Desde el punto de vista histórico se podría considerar que con la Revolución Industrial (1750-1850) y la Revolución Francesa (a partir de 1789) los fundamentos económicos e ideológicos políticos del capitalismo dominaran prácticamente todo el mundo. El socialismo como alternativa era una utopía.
En 1917 triunfa la Revolución Rusa y con ello el utopismo socialista se convierte en realidad.
Después de la segunda Guerra Mundial dos sistemas se conforman, el capitalismo y el socialismo, hegemonizados por EE.UU. y la URSS respectivamente. Esta disputa se dio en el campo técnico-económico, ideológico y fundamentalmente en el militar.
A partir de 1989 el mundo socialista comienza su derrumbe y se levanta la concepción del «pensamiento único», esto es, «la doctrina viciosa que, insensiblemente, envuelve cualquier razonamiento rebelde, lo inhibe, lo perturba, lo paraliza y acaba por ahogarlo» [1].

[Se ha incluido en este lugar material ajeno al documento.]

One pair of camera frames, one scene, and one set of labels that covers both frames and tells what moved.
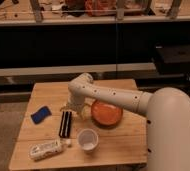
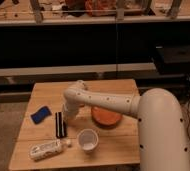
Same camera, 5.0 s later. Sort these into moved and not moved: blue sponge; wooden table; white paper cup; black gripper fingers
Moved: black gripper fingers
Not moved: white paper cup; wooden table; blue sponge
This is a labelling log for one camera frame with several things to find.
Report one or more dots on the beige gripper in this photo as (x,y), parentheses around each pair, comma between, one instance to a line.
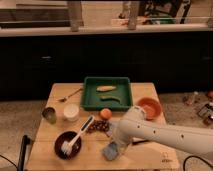
(121,147)

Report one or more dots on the blue sponge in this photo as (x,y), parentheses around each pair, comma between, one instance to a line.
(110,152)

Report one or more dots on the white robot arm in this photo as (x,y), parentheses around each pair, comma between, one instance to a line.
(197,141)

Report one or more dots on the black and tan sponge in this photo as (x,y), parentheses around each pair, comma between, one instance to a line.
(139,142)

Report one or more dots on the white paper cup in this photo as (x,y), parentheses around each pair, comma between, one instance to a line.
(71,112)

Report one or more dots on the green metal cup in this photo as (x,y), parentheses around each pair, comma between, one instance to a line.
(49,114)

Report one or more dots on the grey cloth piece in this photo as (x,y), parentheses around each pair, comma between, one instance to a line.
(112,126)

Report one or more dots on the bunch of dark grapes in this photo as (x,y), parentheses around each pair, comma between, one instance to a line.
(98,125)

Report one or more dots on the orange fruit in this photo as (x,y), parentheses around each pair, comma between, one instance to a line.
(106,113)

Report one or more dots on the orange plastic bowl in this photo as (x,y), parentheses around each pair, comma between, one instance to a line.
(151,107)

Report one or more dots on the green cucumber toy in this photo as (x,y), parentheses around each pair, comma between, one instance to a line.
(110,98)

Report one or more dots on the dark brown bowl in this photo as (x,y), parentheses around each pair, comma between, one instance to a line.
(67,136)

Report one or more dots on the white dish brush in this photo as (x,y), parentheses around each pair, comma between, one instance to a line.
(67,146)

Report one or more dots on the green plastic tray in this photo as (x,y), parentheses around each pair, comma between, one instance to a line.
(90,98)

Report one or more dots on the black clamp stand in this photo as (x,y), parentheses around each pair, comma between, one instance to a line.
(24,143)

A la luz de esta experiencia, cualquier alternativa deberá huir de los extremos que castigaron a una porción significativa de la humanidad del siglo XX: el libre mercado y la planificación centralizada. Ni uno ni otro subordina la economía a los derechos del ciudadano. El mercado estrecha oportunidades, concentrando la riqueza en manos de pocos. La planificación centralizada, aunque ejercida en nombre del pueblo, de hecho lo excluye de las decisiones. El mercado agrava el estado de injusticia. La planificación centralizada restringe el ejercicio de la libertad.
Para conciliar mercado y planificación, urge que la lógica económica abandone el paradigma de la acumulación privada para recuperar el del bien común, de modo que la ciudadanía se sobreponga al consumo y los derechos sociales de la mayoría a los privilegios ostentosos de la minoría.
Desde el punto de vista teórico, se podría afirmar que existen dos enfoques. El primero piensa la organización política de la comunidad humana a partir de un contrato social entre los individuos, los cuales planean en común sus leyes, sus jerarquías, la distribución del poder y la mejor forma de atender a las necesidades públicas. Además de una preocupación privada, los socios comprenden también que es imprescindible organizar a determinados aspectos colectivos que redundan en beneficio de todos y de la viabilidad del mismo grupo. Hay oposición de intereses pero no al marco comunitario. Por tanto, es posible decidir en común lo que concierne a todos y revisar periódicamente las normas establecidas. Los gobernantes intervienen periódicamente para corregir las disfuncionalidades que resulten de la mera pugna entre los intereses particulares o proteger a quienes se vean por cualquier circunstancia incapacitados para atender a sus necesidades más básicas.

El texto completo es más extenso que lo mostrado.